## Work to complete
Print the whole listing, unchanged.

# # # # #

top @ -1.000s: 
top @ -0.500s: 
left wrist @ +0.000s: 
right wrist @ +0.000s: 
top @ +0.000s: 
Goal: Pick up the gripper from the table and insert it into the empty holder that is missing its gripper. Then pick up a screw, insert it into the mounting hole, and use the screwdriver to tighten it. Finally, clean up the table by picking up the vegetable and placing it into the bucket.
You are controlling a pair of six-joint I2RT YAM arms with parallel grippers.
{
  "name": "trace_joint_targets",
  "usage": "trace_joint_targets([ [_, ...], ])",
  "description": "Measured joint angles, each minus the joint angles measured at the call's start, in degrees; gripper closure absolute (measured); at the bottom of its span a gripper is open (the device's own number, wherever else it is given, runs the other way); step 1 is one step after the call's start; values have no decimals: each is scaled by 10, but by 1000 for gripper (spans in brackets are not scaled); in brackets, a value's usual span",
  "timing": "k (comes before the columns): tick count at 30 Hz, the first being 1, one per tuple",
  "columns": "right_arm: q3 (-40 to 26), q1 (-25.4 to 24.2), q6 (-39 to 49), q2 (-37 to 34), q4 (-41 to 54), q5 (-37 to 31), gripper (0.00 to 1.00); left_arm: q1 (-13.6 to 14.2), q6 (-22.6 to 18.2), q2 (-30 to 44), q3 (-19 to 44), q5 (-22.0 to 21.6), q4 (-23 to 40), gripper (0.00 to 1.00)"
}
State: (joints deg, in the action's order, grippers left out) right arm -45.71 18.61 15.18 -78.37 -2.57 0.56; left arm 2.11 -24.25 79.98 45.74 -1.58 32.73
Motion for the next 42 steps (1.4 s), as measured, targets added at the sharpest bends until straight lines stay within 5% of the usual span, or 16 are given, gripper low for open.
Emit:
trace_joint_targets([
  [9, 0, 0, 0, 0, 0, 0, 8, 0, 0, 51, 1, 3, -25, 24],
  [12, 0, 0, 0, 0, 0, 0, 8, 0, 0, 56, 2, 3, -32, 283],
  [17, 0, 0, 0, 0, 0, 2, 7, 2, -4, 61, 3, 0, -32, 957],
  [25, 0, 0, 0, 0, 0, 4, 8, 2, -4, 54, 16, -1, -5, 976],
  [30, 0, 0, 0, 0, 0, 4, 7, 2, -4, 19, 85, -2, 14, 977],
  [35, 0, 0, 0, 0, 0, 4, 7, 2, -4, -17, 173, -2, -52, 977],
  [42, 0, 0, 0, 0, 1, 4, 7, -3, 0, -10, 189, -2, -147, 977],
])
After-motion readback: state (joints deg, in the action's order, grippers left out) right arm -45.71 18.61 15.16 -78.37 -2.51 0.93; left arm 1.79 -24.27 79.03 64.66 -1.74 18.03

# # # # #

## Answer for this exercise
top @ -1.000s: 
top @ -0.500s: 
left wrist @ +0.000s: 
right wrist @ +0.000s: 
top @ +0.000s: 
Goal: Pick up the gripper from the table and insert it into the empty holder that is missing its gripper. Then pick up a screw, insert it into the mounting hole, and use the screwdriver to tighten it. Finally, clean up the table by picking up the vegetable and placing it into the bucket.
You are controlling a pair of six-joint I2RT YAM arms with parallel grippers.
{
  "name": "trace_joint_targets",
  "usage": "trace_joint_targets([ [_, ...], ])",
  "description": "Measured joint angles, each minus the joint angles measured at the call's start, in degrees; gripper closure absolute (measured); at the bottom of its span a gripper is open (the device's own number, wherever else it is given, runs the other way); step 1 is one step after the call's start; values have no decimals: each is scaled by 10, but by 1000 for gripper (spans in brackets are not scaled); in brackets, a value's usual span",
  "timing": "k (comes before the columns): tick count at 30 Hz, the first being 1, one per tuple",
  "columns": "right_arm: q3 (-40 to 26), q1 (-25.4 to 24.2), q6 (-39 to 49), q2 (-37 to 34), q4 (-41 to 54), q5 (-37 to 31), gripper (0.00 to 1.00); left_arm: q1 (-13.6 to 14.2), q6 (-22.6 to 18.2), q2 (-30 to 44), q3 (-19 to 44), q5 (-22.0 to 21.6), q4 (-23 to 40), gripper (0.00 to 1.00)"
}
State: (joints deg, in the action's order, grippers left out) right arm -45.71 18.61 15.18 -78.37 -2.57 0.56; left arm 2.11 -24.25 79.98 45.74 -1.58 32.73
Motion for the next 42 steps (1.4 s), as measured, targets added at the sharpest bends until straight lines stay within 5% of the usual span, or 16 are given, gripper low for open.
Emit:
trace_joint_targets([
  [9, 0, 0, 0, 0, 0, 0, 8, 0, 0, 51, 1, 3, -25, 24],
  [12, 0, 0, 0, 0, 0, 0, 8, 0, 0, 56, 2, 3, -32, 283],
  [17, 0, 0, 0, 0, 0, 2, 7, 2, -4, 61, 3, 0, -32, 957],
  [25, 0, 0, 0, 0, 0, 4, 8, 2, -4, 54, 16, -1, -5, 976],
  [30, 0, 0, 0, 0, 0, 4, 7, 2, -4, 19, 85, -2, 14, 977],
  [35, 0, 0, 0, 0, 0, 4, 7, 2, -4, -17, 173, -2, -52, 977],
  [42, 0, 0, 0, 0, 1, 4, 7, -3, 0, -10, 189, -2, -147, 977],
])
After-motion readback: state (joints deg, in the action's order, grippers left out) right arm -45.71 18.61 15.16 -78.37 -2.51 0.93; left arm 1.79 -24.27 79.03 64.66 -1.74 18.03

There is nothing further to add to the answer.